A quick trip down the hall, during which I mostly observed the ceiling, and we were in the operating room. A white, sterile looking space filled with equipment and a woman sitting in the corner covered with a blanket around her shoulders. Part of the anesthesiology team perhaps? I’ll never know. A quick transfer from my bed to the “table” and the voice of the anesthesiologists who spoke to me earlier. “Are we ready? Okay, here we go.” A mask was put on my face and just as I was wondering if this was it and would I ever wake up, everything went black.

Next thing I knew, I heard a disembodied voice asking me questions, “Mr. Wahr, can you tell me where you are?”

“U of M Hospital, I’m having surgery.”

“Very good, everything went well. You’re going to a room now.”

I continued to drift in and out of consciousness for an unknown amount of time. It was about 10:00 A.M. when I finally seemed to actually wake up. I said a silent prayer thanking God for letting me wake up and yet another doctor came into my room. This, I would later learn, was the “attending” doctor for the intensive care unit I was in.

“Mr. Wahr? How are you doing?” he asked.

“I guess fine. Considering.”

“Yes, I understand. The good news is that the surgery went well. You do have a stoma, but the infection and fever are gone and you should make a full recovery. You were lucky,” he paused to consider his words carefully, “this was the kind of thing that people die from.”

“So I hear.”

He went on to tell me a little more about the surgery and that the surgeon would be in later to check on me (as he did each day I was at the hospital). He then left me with the nurse so I could settle in.

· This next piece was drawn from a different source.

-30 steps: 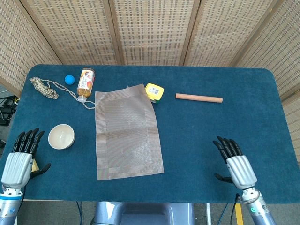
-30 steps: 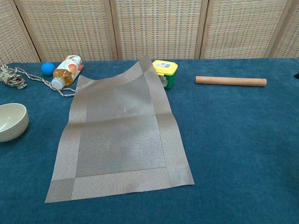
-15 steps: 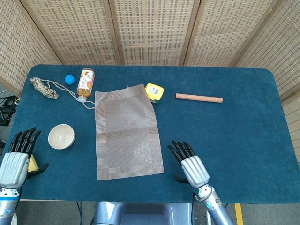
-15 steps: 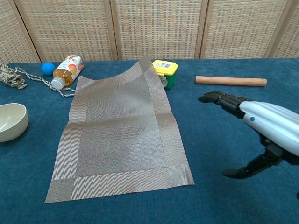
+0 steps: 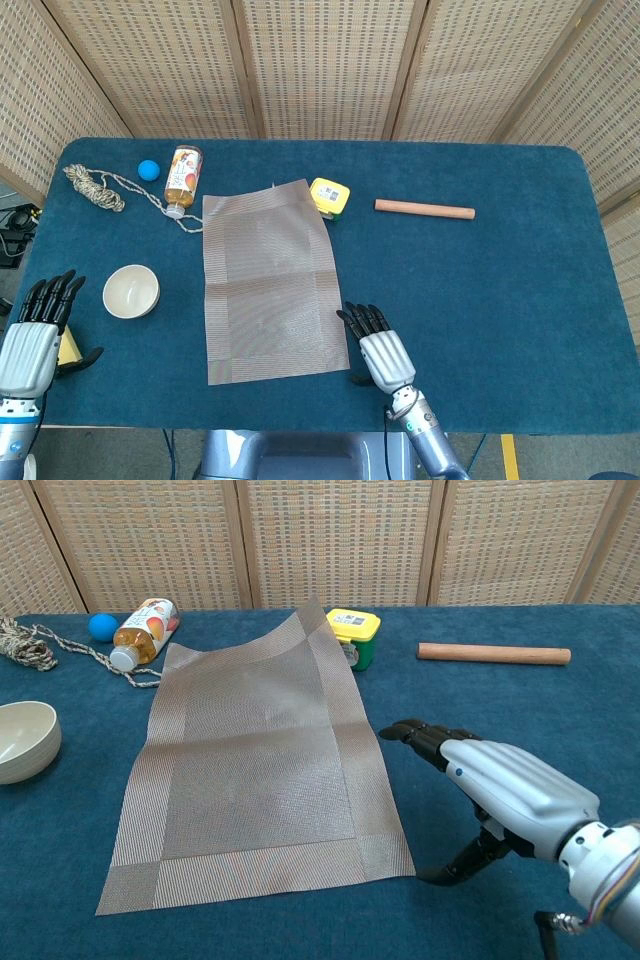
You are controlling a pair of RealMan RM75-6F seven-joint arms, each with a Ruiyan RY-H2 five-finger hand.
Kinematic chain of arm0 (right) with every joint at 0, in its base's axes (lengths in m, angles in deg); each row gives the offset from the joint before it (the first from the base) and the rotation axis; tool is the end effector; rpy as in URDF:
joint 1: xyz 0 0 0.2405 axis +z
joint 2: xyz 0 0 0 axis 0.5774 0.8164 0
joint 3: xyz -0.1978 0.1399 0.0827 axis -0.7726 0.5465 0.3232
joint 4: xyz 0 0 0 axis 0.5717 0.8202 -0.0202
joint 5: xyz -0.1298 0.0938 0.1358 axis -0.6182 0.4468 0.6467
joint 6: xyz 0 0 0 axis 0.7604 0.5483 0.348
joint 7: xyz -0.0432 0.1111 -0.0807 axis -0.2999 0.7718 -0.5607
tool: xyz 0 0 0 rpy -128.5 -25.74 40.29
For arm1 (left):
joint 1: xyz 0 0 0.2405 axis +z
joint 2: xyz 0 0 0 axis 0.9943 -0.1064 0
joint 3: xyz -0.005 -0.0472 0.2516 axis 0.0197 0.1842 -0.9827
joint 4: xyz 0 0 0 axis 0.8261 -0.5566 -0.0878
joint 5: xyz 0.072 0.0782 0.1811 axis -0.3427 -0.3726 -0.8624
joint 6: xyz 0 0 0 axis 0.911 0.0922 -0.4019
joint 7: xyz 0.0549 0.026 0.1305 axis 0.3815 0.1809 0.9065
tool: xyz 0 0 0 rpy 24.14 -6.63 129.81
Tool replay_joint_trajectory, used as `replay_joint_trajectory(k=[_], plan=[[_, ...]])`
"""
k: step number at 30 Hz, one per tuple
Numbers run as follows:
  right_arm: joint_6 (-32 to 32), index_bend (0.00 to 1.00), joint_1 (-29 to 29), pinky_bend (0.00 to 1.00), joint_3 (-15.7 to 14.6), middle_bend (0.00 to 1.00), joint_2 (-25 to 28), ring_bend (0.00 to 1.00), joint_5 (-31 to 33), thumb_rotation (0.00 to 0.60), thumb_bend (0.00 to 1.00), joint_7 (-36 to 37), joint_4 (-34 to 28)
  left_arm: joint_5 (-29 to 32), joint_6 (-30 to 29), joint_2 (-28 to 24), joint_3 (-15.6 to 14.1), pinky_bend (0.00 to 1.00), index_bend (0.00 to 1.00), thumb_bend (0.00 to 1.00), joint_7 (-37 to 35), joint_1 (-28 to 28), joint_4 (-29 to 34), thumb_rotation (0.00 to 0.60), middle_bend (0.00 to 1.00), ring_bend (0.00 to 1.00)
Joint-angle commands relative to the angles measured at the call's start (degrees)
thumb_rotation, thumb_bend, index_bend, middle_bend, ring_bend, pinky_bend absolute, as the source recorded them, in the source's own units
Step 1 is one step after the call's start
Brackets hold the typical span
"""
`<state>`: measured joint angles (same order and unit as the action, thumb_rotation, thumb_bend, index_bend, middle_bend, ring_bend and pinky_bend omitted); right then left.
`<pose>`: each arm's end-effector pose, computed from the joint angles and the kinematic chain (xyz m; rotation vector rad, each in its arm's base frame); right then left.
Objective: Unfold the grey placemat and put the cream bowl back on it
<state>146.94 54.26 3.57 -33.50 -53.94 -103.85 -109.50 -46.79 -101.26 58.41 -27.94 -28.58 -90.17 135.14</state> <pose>-0.1475 -0.2124 -0.0771 1.7458 -1.1628 1.1254 -0.2781 0.1765 0.1298 -1.4105 -0.8798 -1.0200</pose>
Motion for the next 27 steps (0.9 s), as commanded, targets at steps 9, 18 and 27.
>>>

Thus begins my newest adventure with Crohn’s. In a way I always suspected that this day was in my future – yet it was still a surprise when it happened. Many Crohn’s patients end up in surgery and with stomas. I’ve managed to avoid it for more than 30 years so in that sense I’ve been fortunate. And there is the possibility that in 6 months or so, presuming that the Crohn’s is under control, that I could be “hooked back up” so that my colon can be useful again. So, all in all, I’m handling the situation pretty well.

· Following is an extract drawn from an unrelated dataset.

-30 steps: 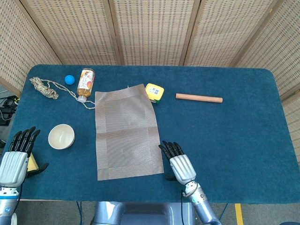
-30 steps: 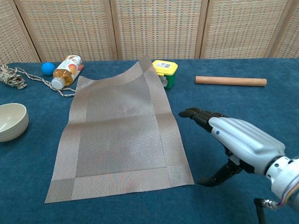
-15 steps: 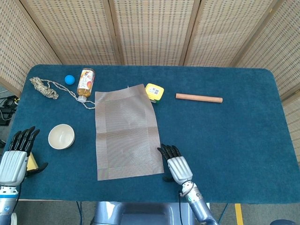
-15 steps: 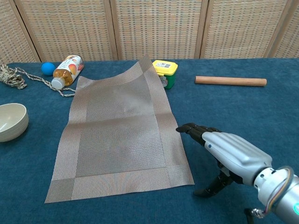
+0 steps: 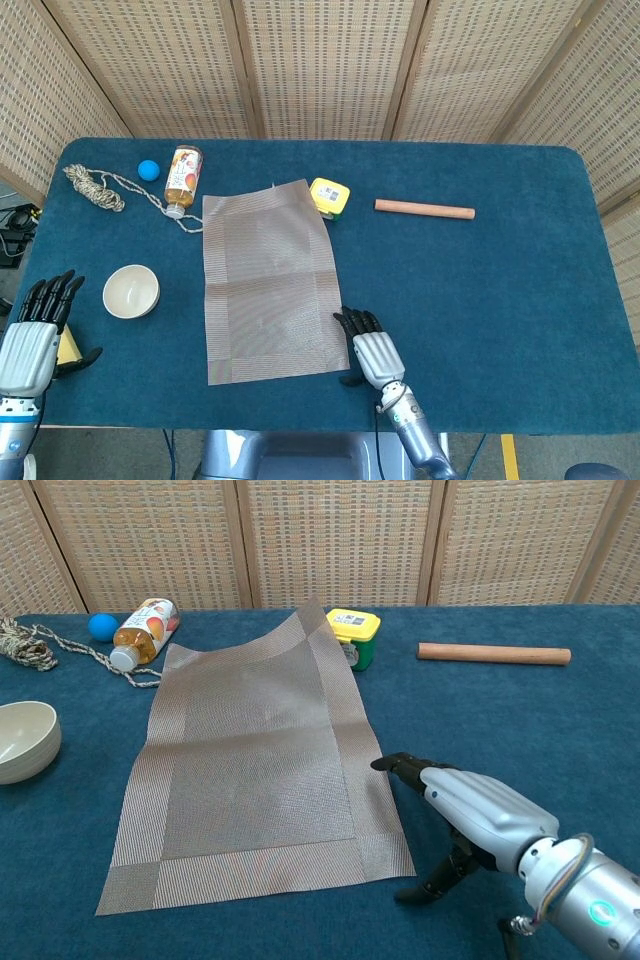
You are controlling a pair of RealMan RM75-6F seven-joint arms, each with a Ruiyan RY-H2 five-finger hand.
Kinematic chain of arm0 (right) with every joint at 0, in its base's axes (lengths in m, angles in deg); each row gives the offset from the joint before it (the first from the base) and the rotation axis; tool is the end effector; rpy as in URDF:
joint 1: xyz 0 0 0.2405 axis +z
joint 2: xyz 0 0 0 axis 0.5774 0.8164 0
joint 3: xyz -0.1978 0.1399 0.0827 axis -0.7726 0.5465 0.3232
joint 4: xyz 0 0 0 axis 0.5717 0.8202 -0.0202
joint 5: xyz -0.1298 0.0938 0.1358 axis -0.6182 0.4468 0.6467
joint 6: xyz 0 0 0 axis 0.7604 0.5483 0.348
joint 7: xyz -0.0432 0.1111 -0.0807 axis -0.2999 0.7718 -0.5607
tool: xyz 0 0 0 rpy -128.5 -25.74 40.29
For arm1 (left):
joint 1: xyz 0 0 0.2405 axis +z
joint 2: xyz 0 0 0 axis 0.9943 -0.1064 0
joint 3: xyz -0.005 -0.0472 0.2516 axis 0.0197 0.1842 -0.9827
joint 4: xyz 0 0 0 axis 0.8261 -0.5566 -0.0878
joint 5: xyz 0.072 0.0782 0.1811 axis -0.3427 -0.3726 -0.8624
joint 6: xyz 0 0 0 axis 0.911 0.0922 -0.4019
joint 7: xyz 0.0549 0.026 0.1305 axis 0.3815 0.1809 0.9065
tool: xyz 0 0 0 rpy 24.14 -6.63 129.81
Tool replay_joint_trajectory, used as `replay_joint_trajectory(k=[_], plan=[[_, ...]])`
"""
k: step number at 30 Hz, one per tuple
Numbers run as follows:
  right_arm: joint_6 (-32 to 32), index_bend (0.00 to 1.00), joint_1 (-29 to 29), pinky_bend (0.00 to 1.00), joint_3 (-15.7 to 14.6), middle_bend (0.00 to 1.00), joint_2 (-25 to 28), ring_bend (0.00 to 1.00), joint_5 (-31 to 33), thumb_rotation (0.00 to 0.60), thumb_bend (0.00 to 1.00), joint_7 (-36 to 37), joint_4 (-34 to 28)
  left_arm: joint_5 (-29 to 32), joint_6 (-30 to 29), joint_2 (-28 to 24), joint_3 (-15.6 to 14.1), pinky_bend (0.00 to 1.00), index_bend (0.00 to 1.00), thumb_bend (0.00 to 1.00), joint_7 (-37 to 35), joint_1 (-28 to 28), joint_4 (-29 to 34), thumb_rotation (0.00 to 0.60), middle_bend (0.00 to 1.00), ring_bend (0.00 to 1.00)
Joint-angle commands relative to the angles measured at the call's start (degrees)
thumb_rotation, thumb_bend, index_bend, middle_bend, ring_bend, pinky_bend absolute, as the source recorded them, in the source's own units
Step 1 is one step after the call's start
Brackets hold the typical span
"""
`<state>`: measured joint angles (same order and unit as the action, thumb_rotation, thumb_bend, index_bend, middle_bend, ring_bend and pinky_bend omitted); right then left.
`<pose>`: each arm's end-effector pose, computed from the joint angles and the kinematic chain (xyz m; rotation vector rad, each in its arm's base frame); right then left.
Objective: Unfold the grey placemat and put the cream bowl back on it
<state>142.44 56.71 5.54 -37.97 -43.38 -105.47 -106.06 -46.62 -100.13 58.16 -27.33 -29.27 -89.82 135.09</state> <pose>-0.1486 -0.2219 -0.1068 1.7206 -1.3188 1.0096 -0.2802 0.1772 0.1300 -1.4095 -0.8963 -1.0142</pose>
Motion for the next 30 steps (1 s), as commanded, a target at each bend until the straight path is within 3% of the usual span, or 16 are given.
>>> replay_joint_trajectory(k=[1,7,11,17,24,30], plan=[[-0.3,0.0,0.5,0.0,0.4,0.0,-1.0,0.0,0.6,0.6,0.02,0.0,1.3,0.2,0.1,0.0,0.1,0.0,0.0,0.02,-0.1,0.0,0.0,0.6,0.0,0.0],[0.8,0.0,1.4,0.0,0.9,0.0,-3.8,0.0,-0.8,0.6,0.04,2.6,6.1,0.7,0.3,0.0,0.5,0.0,0.0,0.02,-0.3,0.1,-0.1,0.6,0.0,0.0],[2.4,0.0,1.4,0.0,0.9,0.0,-5.0,0.0,-3.3,0.6,0.22,8.0,8.8,0.6,0.6,0.0,0.5,0.0,0.0,0.02,-0.4,0.0,-0.2,0.6,0.0,0.0],[6.4,0.0,1.1,0.0,0.1,0.0,-5.2,0.0,-8.6,0.6,0.37,16.0,10.5,0.4,0.8,0.2,0.4,0.0,0.0,0.02,-0.1,0.0,-0.1,0.6,0.0,0.0],[9.0,0.01,0.7,0.0,-0.7,0.0,-4.9,0.0,-11.4,0.6,0.41,21.9,10.9,0.2,1.0,0.2,0.4,0.0,0.0,0.02,-0.3,0.0,0.1,0.6,0.0,0.0],[9.8,0.34,0.6,0.0,-0.4,0.0,-5.9,0.0,-11.7,0.6,0.41,24.6,12.8,0.4,1.4,0.1,0.4,0.0,0.0,0.02,-0.6,0.0,0.1,0.6,0.0,0.0]])
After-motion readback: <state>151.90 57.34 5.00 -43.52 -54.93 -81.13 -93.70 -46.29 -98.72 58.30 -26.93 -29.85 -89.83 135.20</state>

My current concerns while I recuperate and adjust to life with an appliance attached to my side (which does get changed every three to four days): 1) dehydration – most of the water for the body is absorbed by the colon. It will take time for my small intestine to realize it needs to pick up the slack; 2) weight loss – even though my appetite is good, food is still passing through my intestine too quickly. As a result, I’ve been slowly losing weight (almost a pound a day). Something a lot of folks dream of, but be careful what you wish for. When I was first diagnosed with Crohn’s I dropped down to about 140 pounds from my then previous weight of 180 pounds before being stabilized. I sure don’t want to be that thin again. Plus, all the weight seems to be disappearing from my chest and shoulders and thighs. Not my belly where I really don’t need it. Muscle loss is certain at this point. There goes the last 30 years of training down the drain; 3) infection, which I’ve avoided so far, always a risk after surgery but especially for someone with a weakened immune system; 4) controlling the Crohn’s. My past medical regimen didn’t prevent the fissure which is an indication that the treatments weren’t working. The interesting thing now is that my Crohn’s has historically been localized to the ileum. Now that my ileum, about a meter’s worth of small intestine, is gone the question is will my Crohn’s flare up somewhere else?

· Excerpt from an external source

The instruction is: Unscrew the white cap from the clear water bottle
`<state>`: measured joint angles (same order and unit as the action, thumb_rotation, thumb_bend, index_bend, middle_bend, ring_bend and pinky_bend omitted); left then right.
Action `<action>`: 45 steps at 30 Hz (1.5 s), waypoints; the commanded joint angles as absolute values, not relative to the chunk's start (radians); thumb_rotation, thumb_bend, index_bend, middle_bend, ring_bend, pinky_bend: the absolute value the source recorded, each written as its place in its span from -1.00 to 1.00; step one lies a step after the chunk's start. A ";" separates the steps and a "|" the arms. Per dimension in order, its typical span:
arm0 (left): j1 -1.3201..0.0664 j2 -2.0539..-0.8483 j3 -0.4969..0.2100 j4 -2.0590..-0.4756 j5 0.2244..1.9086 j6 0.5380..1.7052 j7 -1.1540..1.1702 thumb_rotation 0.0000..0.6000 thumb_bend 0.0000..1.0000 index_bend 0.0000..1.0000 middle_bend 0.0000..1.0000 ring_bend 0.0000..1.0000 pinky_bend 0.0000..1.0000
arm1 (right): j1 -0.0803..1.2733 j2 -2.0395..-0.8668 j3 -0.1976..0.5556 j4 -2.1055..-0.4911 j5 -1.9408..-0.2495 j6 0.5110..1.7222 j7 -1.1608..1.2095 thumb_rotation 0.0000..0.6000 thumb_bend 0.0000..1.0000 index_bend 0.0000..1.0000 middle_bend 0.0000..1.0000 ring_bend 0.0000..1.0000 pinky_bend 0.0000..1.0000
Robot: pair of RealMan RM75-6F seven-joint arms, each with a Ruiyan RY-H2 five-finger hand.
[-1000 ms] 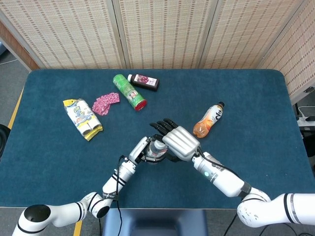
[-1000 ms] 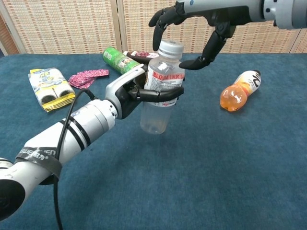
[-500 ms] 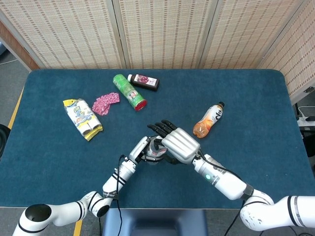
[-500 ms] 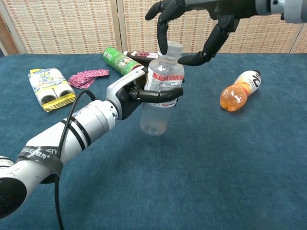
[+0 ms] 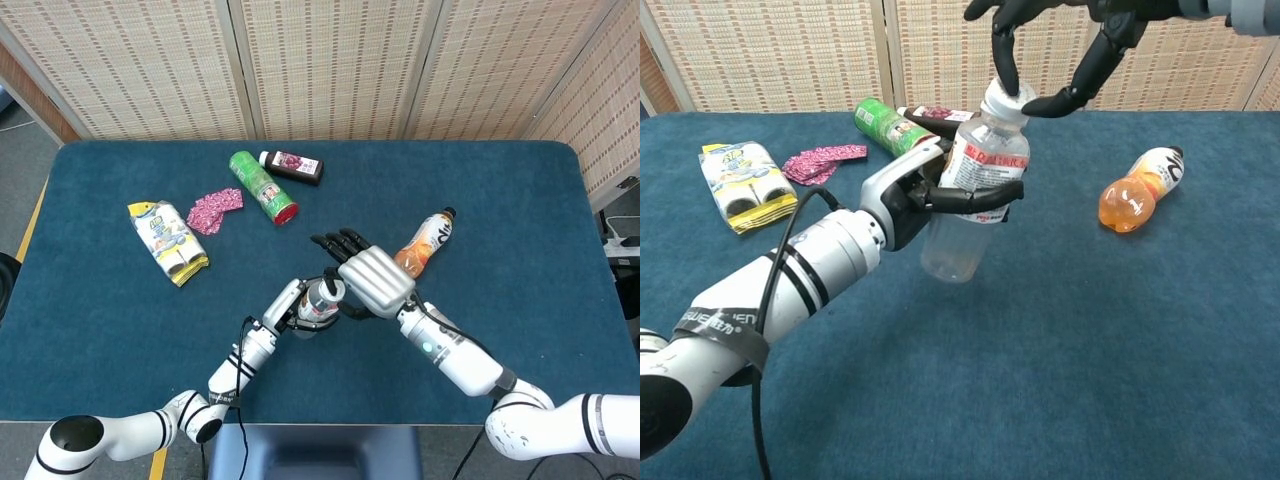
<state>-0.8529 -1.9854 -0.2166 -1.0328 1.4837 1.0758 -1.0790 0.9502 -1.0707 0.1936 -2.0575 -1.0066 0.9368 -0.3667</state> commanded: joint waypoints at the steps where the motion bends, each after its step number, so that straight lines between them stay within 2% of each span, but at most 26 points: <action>1: -0.853 -1.984 -0.218 -1.031 1.481 1.074 -1.083 1.00 0.82 0.51 0.83 0.14 -0.12 | 0.946 -1.067 0.197 -2.056 -1.012 0.937 -0.358 1.00 -0.51 -0.39 -1.00 -1.00 -1.00; 19: -0.851 -1.978 -0.219 -1.032 1.476 1.072 -1.096 1.00 0.82 0.51 0.83 0.14 -0.12 | 0.935 -1.061 0.206 -2.037 -1.016 0.926 -0.337 1.00 -0.51 -0.45 -1.00 -1.00 -1.00; 29: -0.846 -1.977 -0.202 -1.042 1.489 1.077 -1.097 1.00 0.81 0.51 0.83 0.14 -0.12 | 0.967 -1.063 0.230 -2.018 -0.933 0.886 -0.329 1.00 -0.51 -0.44 -1.00 -1.00 -1.00; 45: -0.844 -1.976 -0.209 -1.040 1.481 1.079 -1.100 1.00 0.80 0.51 0.82 0.14 -0.12 | 0.969 -1.079 0.232 -2.001 -0.892 0.934 -0.342 1.00 -0.51 -0.44 -1.00 -1.00 -1.00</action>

That’s it in a nutshell. I’m managing to deal with the appliance pretty well so far with only a couple mishaps (one in the doctor’s office) and I’m looking forward to returning to work soon.

Of course, I’ll keep blogging about my experience in the hopes of helping someone else with the same or similar situation. There’s always hope folks and we are all in this together.

On a side note, I had an interesting experience that was repeated with three nurses as they prepared to give me an injection in the back of my arm. It went something like this:

“Left or right arm?” the nurse asks.

“Doesn’t matter. Left.” I reply.

“Okay,” takes my arm to prepare the injection site. Stops and says, “oh, I’m not sure what this is. Is there a tumor in your arm? Or is that your tricep?”

“I hope it’s my tricep.”

“Yes, I guess it is. Not used to seeing a tricep like this. Very impressive.”

Now, I can’t be sure if the comment – from three different nurses – means I have an oddly shaped tricep or if they just don’t expect a relatively well developed tricep on a…ahem…mature man (though I think it’s looking pretty puny right now). I’ll go with the latter as it makes me feel better about myself. You have to look for the positive in every situation after all.

Onward!

Not a Tumor

Fitness Quest: April 2018

Several positive items to report in my renewed quest for fitness since the discovery that I had a heart attack sometime in the past (likely, in my mind at least, in January of 2017).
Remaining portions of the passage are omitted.